Evaluating the function of social interaction using time allocation as a dependent measure: A replication and extension
Watching where kids choose to stand for ten minutes tells you if social attention is candy or poison.
01Research in Context
What this study did
Morris et al. (2020) watched how seven autistic children spent free time.
Kids could play alone or with an adult. The team tracked minutes in each zone.
They used this simple count to decide if social time felt good or bad to the child.
What they found
Every child showed a clear preference. Some stayed near the adult; others walked away.
The time-allocation score matched later test results for all seven kids.
How this fits with other research
Lancioni et al. (2008) ran long functional analyses and still missed social reinforcers for one child. Time allocation spotted the function in minutes, not hours.

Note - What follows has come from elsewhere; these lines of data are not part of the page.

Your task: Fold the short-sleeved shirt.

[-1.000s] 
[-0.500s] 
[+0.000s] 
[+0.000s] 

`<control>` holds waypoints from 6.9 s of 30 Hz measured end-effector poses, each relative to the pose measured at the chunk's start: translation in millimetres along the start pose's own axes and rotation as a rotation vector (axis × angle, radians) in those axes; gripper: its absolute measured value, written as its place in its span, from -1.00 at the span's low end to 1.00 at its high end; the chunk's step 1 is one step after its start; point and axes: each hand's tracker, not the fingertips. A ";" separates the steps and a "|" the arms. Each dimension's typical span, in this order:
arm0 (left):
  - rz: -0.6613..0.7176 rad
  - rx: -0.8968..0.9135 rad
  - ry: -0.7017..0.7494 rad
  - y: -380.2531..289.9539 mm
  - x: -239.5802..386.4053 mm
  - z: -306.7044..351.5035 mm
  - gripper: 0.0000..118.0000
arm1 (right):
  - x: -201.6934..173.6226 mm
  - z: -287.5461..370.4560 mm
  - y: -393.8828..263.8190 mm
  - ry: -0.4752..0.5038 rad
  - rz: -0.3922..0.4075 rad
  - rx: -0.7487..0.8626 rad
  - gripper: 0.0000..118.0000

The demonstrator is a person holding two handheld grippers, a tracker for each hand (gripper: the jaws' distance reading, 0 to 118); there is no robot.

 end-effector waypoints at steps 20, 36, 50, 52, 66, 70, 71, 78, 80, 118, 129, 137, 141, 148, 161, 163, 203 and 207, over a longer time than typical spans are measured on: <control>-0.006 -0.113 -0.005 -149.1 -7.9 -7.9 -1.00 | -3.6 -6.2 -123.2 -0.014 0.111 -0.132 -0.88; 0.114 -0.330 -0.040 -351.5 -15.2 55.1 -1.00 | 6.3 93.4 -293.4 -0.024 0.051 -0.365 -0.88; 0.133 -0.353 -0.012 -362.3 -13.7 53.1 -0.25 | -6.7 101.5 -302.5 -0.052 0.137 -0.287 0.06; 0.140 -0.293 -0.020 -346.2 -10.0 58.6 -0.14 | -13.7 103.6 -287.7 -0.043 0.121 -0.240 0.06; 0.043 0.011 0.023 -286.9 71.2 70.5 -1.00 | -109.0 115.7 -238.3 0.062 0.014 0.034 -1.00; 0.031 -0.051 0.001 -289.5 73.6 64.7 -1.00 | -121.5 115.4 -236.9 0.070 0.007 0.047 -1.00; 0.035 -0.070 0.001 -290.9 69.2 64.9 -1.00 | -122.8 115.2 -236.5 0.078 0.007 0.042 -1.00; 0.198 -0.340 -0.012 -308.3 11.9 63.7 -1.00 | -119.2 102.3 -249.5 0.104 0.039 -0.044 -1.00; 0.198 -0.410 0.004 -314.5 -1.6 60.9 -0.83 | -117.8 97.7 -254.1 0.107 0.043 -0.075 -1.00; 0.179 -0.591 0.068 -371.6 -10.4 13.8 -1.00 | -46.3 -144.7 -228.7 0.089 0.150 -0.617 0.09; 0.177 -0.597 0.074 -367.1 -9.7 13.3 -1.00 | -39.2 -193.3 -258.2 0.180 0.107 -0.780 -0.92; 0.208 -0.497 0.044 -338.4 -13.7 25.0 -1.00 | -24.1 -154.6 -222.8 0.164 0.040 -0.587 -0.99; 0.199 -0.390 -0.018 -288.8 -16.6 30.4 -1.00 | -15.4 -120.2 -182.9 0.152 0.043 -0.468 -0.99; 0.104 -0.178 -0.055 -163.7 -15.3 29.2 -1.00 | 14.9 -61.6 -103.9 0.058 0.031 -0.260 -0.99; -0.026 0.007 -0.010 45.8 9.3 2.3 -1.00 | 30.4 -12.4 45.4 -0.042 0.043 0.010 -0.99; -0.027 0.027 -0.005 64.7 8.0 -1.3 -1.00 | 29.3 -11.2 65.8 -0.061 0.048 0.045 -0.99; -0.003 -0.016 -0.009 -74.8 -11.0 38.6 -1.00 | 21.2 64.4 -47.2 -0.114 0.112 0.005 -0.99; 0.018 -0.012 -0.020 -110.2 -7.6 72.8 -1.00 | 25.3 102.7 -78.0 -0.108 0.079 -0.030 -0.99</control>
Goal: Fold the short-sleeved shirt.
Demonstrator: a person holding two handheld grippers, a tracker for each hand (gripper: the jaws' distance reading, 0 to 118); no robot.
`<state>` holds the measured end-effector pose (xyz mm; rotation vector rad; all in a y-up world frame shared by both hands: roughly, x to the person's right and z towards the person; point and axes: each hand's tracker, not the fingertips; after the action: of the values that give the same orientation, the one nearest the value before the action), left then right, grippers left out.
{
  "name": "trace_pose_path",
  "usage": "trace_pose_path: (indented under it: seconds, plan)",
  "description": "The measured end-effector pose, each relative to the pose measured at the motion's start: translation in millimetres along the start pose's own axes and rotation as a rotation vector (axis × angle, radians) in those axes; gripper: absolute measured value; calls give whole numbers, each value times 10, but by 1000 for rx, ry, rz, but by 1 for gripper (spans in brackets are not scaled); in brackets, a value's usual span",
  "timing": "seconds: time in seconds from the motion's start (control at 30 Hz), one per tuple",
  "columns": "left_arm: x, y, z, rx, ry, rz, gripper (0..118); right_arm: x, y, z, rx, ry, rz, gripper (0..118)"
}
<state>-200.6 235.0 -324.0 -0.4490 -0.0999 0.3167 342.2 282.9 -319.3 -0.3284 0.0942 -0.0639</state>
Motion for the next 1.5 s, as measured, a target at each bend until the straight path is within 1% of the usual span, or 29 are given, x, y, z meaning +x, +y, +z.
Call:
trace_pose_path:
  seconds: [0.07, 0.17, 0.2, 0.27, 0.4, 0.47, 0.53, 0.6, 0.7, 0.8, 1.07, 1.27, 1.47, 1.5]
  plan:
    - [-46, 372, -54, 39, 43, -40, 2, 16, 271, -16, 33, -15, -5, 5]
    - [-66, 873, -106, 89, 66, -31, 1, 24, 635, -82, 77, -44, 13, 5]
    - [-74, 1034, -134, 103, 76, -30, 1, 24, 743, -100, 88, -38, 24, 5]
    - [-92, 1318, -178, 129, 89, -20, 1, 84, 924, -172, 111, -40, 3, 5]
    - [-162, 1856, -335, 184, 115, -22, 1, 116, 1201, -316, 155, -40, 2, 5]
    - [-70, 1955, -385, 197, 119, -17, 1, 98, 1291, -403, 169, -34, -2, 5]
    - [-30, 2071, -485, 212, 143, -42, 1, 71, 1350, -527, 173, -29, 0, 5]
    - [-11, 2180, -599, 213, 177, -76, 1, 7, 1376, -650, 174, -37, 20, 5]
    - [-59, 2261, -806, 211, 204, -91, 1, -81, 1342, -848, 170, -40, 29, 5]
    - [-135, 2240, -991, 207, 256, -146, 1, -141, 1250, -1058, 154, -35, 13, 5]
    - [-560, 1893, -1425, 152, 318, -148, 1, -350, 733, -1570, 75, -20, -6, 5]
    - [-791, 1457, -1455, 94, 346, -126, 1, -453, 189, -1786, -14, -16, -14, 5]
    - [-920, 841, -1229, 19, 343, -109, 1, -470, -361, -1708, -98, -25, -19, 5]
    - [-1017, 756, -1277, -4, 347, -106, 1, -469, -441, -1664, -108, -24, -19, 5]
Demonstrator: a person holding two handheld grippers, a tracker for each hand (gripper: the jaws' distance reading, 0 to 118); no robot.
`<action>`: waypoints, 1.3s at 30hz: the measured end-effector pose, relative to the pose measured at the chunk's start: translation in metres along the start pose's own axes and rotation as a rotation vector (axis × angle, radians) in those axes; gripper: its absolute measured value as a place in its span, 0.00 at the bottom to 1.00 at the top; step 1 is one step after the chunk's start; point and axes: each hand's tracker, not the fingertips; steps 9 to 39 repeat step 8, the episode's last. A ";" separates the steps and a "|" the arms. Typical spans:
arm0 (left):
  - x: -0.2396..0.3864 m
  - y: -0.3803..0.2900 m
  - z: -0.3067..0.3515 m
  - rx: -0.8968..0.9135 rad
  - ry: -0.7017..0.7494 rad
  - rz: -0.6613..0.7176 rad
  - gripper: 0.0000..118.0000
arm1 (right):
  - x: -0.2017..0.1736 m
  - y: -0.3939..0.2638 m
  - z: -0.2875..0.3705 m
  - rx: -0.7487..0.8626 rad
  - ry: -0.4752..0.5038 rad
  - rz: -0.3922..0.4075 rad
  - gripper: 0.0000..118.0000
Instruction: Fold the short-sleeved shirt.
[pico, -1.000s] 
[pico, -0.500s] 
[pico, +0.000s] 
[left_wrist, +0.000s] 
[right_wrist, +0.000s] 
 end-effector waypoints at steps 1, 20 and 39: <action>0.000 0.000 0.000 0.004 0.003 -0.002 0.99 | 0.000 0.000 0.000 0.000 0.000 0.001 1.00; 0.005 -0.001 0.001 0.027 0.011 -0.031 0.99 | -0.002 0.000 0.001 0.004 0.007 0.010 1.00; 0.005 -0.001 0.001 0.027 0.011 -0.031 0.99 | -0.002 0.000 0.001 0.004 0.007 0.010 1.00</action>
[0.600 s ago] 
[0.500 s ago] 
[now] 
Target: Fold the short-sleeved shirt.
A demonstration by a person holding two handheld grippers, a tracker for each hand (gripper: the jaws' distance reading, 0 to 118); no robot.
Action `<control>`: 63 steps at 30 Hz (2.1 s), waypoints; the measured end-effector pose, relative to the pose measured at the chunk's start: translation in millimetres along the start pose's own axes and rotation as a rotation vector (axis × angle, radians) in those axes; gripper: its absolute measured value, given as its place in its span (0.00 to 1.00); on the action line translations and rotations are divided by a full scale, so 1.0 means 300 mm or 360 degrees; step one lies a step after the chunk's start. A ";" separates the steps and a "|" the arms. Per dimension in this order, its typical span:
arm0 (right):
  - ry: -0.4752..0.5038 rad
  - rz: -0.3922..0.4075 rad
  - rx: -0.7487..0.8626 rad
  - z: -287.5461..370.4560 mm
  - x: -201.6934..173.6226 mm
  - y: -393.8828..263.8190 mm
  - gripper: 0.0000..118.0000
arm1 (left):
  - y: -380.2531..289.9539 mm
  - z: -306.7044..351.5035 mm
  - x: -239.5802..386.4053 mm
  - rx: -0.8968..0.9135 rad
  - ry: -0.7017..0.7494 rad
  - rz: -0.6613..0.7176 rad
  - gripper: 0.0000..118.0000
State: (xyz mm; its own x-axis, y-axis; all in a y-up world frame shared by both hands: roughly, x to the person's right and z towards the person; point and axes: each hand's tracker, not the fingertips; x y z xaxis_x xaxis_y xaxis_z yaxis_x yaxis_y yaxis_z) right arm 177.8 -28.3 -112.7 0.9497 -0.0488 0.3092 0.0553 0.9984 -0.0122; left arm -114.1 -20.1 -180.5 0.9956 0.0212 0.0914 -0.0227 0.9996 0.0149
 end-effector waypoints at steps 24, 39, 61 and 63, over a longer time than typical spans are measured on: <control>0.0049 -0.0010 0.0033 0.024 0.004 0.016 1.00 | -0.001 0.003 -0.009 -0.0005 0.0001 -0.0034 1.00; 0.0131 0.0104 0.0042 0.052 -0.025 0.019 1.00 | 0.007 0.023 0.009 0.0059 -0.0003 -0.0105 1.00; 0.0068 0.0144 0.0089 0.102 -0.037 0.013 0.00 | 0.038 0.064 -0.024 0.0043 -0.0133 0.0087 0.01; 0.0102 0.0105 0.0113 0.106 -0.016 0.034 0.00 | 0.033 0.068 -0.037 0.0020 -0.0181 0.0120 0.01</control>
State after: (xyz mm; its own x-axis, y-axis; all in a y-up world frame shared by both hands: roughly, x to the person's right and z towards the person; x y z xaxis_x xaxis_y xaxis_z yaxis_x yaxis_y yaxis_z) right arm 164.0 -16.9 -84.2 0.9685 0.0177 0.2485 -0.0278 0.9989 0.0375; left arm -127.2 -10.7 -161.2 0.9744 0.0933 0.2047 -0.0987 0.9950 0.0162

Cullinan et al. (2001) used full analog conditions to find why kids hit. Morris gives a quicker ruler for the same question.
Coffey et al. (2021) moved from assessment to full treatment for autistic kids with anxiety. Morris offers the first, fast step in that pipeline.
Why it matters
You can start therapy sooner when you know in ten minutes if social attention helps or hurts. Run the mini-observation while the parent fills out paperwork. If the child avoids you, plan escape extinction. If the child hovers, use praise and paired reinforcement. Either way, you skip a long FA and get to teaching faster.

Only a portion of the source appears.